Village in Herefordshire, England

Llanrothal is a small village and historical parish in Herefordshire, England in the Monnow Valley, on the border with Monmouthshire, Wales. The River Monnow flows near here along the border. The village is located 5 mi by road northwest of Monmouth. It contains a 12th-century church, St John the Baptist's which stands in a remote position close to the England–Wales border overlooking the river.

Llanrothal Court, in the village, is an early 14th-century hall house, with cross-wings added in the 15th or 16th century and further additions from the 17th, 19th and 20th centuries. It is a Grade II listed building.

Another historically important building in the village is The Cwm. Originally a shooting box, and subsequently a farmhouse, it is also Grade II listed, together with the terrace in front of the house, and the retaining wall to the side, which contains rare bee boles. The present building, dating from about the 1830s, is on the site and incorporates part of a demolished 17th-century house that was a Jesuit province and college.

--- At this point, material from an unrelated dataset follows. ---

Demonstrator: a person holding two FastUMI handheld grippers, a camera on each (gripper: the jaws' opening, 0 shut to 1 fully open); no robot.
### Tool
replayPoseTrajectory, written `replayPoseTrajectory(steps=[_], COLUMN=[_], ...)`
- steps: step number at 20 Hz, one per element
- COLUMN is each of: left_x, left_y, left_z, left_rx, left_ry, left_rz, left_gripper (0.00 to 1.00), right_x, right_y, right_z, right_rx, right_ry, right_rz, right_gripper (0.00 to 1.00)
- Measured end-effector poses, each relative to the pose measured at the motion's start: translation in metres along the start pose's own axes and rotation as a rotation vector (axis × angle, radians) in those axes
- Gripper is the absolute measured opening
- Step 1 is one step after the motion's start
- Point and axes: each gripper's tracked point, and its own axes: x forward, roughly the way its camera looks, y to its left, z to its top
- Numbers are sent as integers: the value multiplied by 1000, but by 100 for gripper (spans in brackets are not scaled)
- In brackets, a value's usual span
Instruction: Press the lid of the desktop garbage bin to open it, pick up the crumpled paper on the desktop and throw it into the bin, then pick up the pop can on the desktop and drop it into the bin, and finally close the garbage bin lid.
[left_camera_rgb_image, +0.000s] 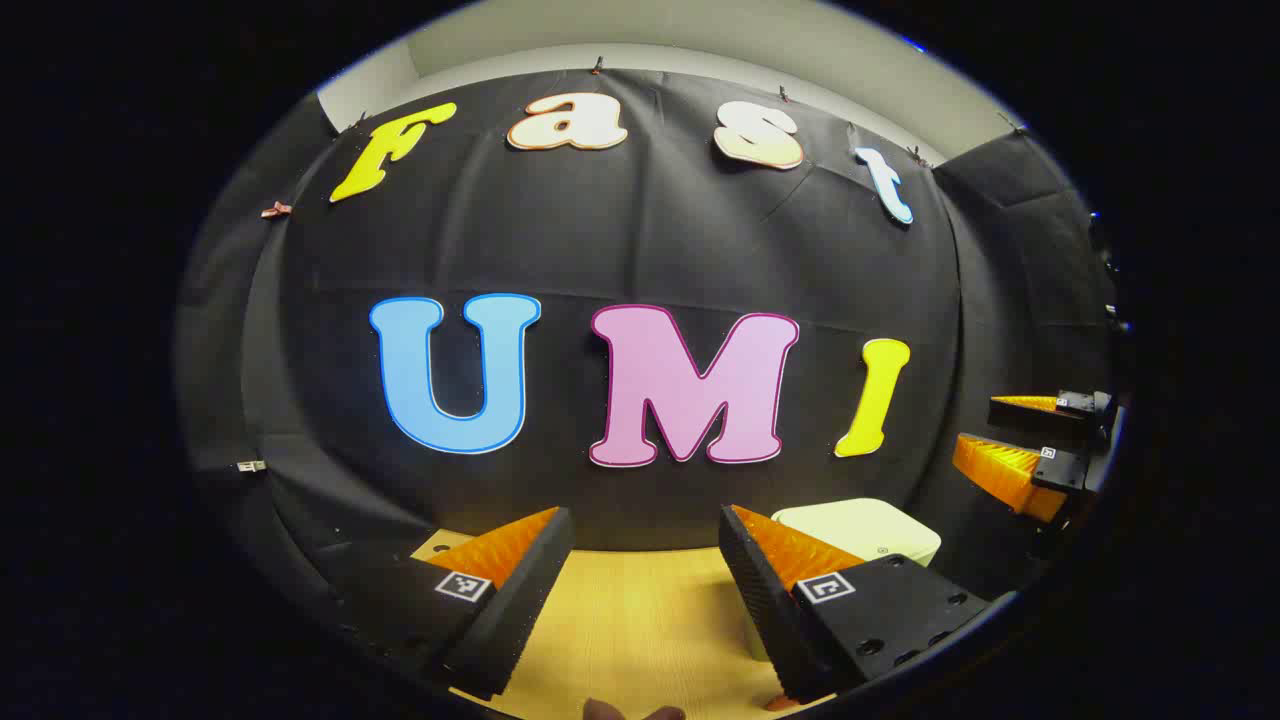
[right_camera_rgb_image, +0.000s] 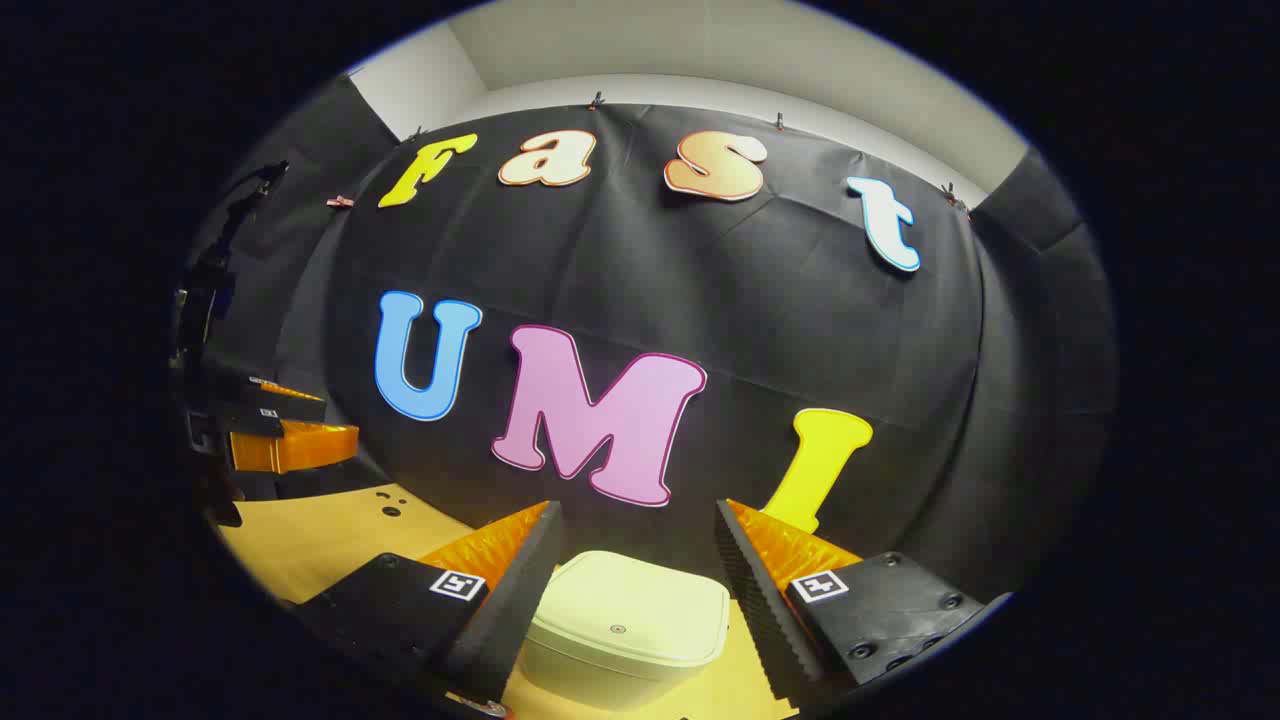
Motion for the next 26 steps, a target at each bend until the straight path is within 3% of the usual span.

The name Llanrothal may possibly derive from the Welsh "Ridol's church", perhaps after Saint Ruald/Roald or the personal name Hrodwald.

==History==
During the 17th century religious persecution of the Catholic Church in Wales, Llanrothal was a secret stronghold of outlawed Jesuits and Recusant Welsh gentry such as Henry Milbourne, who resided in the village and whose family worshipped at The Cwm in the 17th century. In the early 17th century the house became the headquarters of the Jesuit mission in South Wales and remained an important Catholic centre until its discovery and sacking by the Bishop of Hereford in 1678, in the anti-Catholic backlash following the Popish Plot. William Vychan, or William the Younger, also lived at Llanrothal, although he is also associated with Penrhyn, in Caernarfonshire.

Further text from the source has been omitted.